═══ RECORDED INFORMATION

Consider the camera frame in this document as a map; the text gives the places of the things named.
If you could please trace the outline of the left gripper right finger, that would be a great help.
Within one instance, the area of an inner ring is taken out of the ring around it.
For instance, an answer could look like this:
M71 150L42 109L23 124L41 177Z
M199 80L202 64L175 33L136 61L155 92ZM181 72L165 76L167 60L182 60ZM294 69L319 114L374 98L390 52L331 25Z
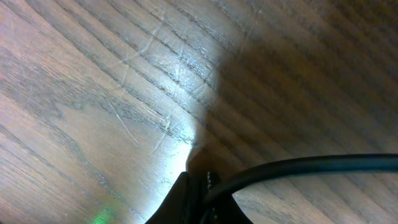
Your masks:
M204 224L252 224L252 221L240 209L235 199L230 195L222 198L212 206L203 208L203 199L207 193L220 183L220 177L215 172L207 172L201 182L199 223Z

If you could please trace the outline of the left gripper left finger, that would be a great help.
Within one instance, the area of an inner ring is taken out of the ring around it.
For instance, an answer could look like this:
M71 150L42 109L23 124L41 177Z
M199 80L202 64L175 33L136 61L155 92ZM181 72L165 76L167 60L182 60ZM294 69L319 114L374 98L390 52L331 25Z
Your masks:
M182 172L146 224L181 224L184 223L188 204L193 195L193 182L188 172Z

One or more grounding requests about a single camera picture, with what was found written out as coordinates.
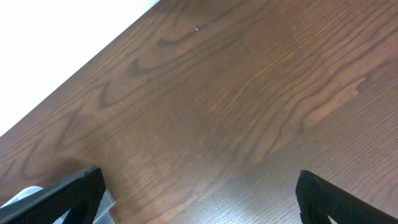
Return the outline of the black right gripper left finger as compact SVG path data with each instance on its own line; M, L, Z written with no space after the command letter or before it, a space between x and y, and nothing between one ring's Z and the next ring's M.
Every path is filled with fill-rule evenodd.
M1 208L1 223L93 223L106 190L102 171L83 169L32 195Z

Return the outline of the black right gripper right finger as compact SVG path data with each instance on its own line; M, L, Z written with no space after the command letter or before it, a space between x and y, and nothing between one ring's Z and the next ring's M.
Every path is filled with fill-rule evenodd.
M301 170L295 188L304 224L397 223L392 217L308 170Z

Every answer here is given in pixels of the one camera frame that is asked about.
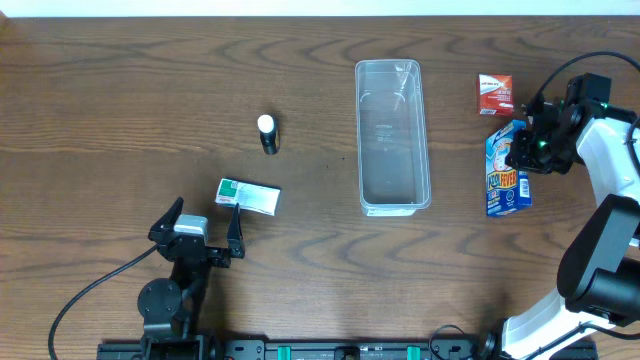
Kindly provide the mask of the blue Kool Fever box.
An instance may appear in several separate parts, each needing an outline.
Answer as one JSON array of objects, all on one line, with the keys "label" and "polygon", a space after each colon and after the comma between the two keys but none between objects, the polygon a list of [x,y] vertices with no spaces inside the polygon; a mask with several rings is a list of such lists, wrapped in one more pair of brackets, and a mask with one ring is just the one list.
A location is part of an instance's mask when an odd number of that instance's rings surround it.
[{"label": "blue Kool Fever box", "polygon": [[517,131],[525,122],[512,120],[485,141],[486,214],[504,217],[532,205],[528,174],[506,164]]}]

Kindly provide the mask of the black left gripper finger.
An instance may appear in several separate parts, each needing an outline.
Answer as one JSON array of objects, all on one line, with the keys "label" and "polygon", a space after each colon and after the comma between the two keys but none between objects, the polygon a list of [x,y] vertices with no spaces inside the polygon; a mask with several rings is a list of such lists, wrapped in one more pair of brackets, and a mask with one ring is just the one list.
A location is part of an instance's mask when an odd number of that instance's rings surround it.
[{"label": "black left gripper finger", "polygon": [[227,231],[227,242],[231,258],[243,259],[245,257],[245,245],[241,229],[239,204],[236,204],[233,209]]},{"label": "black left gripper finger", "polygon": [[148,238],[150,240],[171,240],[174,226],[182,213],[184,200],[178,197],[167,212],[162,215],[150,228]]}]

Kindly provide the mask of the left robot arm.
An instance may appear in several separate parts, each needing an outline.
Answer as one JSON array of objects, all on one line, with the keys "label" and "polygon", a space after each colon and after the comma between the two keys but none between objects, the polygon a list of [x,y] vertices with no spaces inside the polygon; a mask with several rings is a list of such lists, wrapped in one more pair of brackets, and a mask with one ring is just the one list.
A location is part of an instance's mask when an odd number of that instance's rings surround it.
[{"label": "left robot arm", "polygon": [[229,249],[208,245],[207,219],[184,215],[179,197],[150,228],[154,250],[173,264],[167,278],[157,278],[140,291],[143,317],[142,360],[222,359],[224,347],[213,335],[197,330],[212,268],[231,264]]}]

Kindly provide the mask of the red medicine box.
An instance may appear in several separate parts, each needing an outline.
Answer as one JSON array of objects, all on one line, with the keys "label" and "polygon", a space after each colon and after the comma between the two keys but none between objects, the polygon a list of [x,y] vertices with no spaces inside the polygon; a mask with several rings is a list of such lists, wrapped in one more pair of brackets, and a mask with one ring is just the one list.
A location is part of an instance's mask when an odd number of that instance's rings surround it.
[{"label": "red medicine box", "polygon": [[511,116],[514,112],[512,76],[479,74],[477,101],[480,115]]}]

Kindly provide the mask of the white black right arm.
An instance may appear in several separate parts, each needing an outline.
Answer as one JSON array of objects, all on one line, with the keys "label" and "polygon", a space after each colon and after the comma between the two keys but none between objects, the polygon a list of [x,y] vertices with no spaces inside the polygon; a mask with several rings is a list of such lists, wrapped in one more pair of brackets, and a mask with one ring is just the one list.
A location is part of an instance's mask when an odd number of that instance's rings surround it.
[{"label": "white black right arm", "polygon": [[245,255],[220,296],[232,331],[270,338],[422,338],[476,316],[492,358],[546,359],[590,331],[639,318],[626,252],[639,226],[629,154],[635,113],[608,101],[506,144],[507,122],[471,107],[471,76],[434,90],[411,61],[355,70],[355,115],[315,93],[276,116],[285,144],[251,153],[219,202],[238,214]]}]

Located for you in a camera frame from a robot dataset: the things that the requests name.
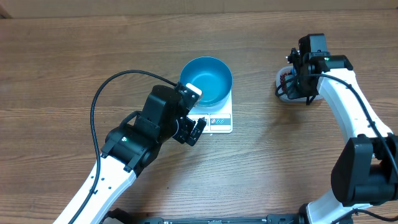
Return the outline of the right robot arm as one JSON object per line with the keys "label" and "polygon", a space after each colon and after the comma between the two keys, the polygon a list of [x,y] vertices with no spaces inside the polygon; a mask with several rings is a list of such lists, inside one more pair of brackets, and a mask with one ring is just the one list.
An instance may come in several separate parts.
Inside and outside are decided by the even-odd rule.
{"label": "right robot arm", "polygon": [[332,55],[324,34],[309,34],[286,57],[275,95],[287,103],[325,100],[341,129],[345,147],[331,172],[331,189],[300,207],[295,223],[352,223],[352,216],[397,200],[397,135],[363,95],[345,55]]}

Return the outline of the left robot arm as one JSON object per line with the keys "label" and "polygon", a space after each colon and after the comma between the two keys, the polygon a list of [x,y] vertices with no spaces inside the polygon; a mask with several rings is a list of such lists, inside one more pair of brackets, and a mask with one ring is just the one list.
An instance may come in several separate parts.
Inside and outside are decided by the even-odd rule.
{"label": "left robot arm", "polygon": [[174,138],[194,146],[206,123],[204,118],[193,121],[187,115],[202,96],[191,83],[178,83],[174,88],[154,86],[142,111],[131,113],[108,133],[99,162],[56,223],[100,223],[117,198],[156,159],[164,142]]}

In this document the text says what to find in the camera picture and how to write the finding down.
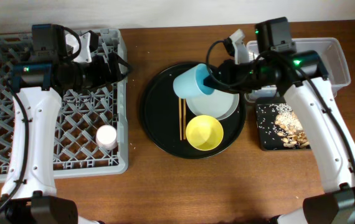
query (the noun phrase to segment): chopsticks
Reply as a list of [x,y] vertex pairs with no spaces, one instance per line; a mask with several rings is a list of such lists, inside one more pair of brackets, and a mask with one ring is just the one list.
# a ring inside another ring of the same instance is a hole
[[186,139],[186,99],[183,99],[183,139]]
[[180,140],[186,139],[186,99],[183,99],[183,130],[182,130],[182,99],[179,98],[179,135]]
[[179,134],[182,141],[182,99],[179,97]]

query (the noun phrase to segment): small white cup
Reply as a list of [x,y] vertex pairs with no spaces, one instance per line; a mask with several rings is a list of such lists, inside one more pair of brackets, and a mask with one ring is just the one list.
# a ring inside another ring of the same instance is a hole
[[111,125],[101,126],[96,132],[96,143],[106,150],[117,147],[116,129]]

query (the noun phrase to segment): gray dish rack
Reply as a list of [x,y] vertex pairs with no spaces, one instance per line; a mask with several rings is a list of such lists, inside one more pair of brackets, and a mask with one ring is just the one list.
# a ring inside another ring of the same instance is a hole
[[[87,30],[76,30],[81,35]],[[116,52],[125,61],[126,46],[118,29],[98,29],[99,46],[92,54]],[[0,182],[6,179],[11,156],[14,128],[12,96],[5,81],[13,65],[32,48],[31,34],[0,35]],[[128,168],[128,122],[126,119],[126,80],[98,89],[95,93],[78,94],[69,90],[64,95],[54,141],[54,177],[86,177],[121,174]],[[104,124],[117,129],[118,147],[106,150],[95,143],[96,130]]]

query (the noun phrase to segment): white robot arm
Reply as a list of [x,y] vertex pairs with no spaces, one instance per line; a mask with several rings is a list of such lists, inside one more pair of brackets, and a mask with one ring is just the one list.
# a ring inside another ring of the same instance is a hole
[[[330,81],[319,77],[313,78],[312,82],[319,89],[324,101],[345,132],[345,137],[355,155],[355,143],[336,106]],[[328,115],[323,112],[323,107],[310,84],[307,81],[304,81],[303,84],[300,87],[291,86],[284,94],[284,99],[295,111],[308,136],[318,164],[324,192],[339,191],[341,190],[340,185],[343,183],[347,183],[349,187],[355,187],[353,167],[351,167],[349,156],[344,150],[345,146],[338,130]],[[277,221],[278,224],[308,223],[302,208],[278,217]]]
[[[354,223],[355,143],[336,106],[328,72],[320,56],[312,50],[296,52],[285,17],[255,25],[260,55],[252,62],[238,57],[240,52],[245,52],[242,50],[244,35],[239,33],[211,45],[206,57],[210,77],[204,84],[230,93],[276,85],[305,130],[325,192],[306,198],[303,208],[274,217],[270,223]],[[235,60],[225,60],[216,72],[212,72],[209,54],[215,44],[221,42]]]
[[[67,38],[64,31],[70,33]],[[114,52],[92,57],[98,47],[98,36],[92,31],[79,36],[55,24],[34,25],[32,39],[31,59],[14,66],[9,85],[15,126],[0,223],[102,224],[79,217],[73,201],[56,197],[55,125],[64,91],[96,90],[121,81],[131,67]],[[66,44],[73,47],[70,55]],[[121,72],[120,64],[127,72]]]

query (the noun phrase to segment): light blue plastic cup
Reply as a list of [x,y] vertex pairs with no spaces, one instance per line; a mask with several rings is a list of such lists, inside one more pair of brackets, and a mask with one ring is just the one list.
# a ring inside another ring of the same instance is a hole
[[204,79],[208,76],[207,66],[199,64],[176,77],[173,81],[173,90],[182,99],[210,95],[214,89],[204,85]]

══════

WHAT YOU HAVE TO DO: Find the string "phrase" in the entries above and return each line that holds it.

RESPONSE AREA:
query (the noun phrase to segment): chopsticks
query (the noun phrase to segment): small white cup
query (the noun phrase to segment): gray dish rack
query (the noun phrase to segment): white robot arm
query (the noun phrase to segment): light blue plastic cup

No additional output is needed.